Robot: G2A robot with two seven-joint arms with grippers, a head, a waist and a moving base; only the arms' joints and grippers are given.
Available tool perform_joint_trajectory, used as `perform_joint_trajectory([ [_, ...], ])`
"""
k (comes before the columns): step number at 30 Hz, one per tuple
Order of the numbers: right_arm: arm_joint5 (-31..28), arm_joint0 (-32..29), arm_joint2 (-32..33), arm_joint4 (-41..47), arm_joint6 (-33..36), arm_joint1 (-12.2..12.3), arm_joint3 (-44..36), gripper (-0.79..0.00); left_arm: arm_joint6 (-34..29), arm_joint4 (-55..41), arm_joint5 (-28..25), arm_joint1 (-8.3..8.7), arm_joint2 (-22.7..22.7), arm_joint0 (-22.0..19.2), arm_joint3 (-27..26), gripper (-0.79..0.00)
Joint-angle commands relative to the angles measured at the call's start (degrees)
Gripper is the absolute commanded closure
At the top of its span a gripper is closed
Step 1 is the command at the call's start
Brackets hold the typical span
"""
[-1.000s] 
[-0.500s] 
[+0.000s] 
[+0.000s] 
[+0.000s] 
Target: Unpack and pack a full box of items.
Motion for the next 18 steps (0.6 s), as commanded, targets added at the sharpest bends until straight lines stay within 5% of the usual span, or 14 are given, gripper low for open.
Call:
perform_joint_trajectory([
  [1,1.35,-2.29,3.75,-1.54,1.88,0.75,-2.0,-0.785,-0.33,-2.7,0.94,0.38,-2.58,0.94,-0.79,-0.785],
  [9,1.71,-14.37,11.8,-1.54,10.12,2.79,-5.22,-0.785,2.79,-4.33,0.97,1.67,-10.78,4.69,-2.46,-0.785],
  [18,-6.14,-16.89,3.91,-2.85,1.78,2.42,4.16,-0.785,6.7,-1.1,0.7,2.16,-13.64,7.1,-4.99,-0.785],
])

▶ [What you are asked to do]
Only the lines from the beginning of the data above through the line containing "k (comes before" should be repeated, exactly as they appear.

▶ [Your response]
Robot: G2A robot with two seven-joint arms with grippers, a head, a waist and a moving base; only the arms' joints and grippers are given.
Available tool perform_joint_trajectory, used as `perform_joint_trajectory([ [_, ...], ])`
"""
k (comes before the columns): step number at 30 Hz, one per tuple

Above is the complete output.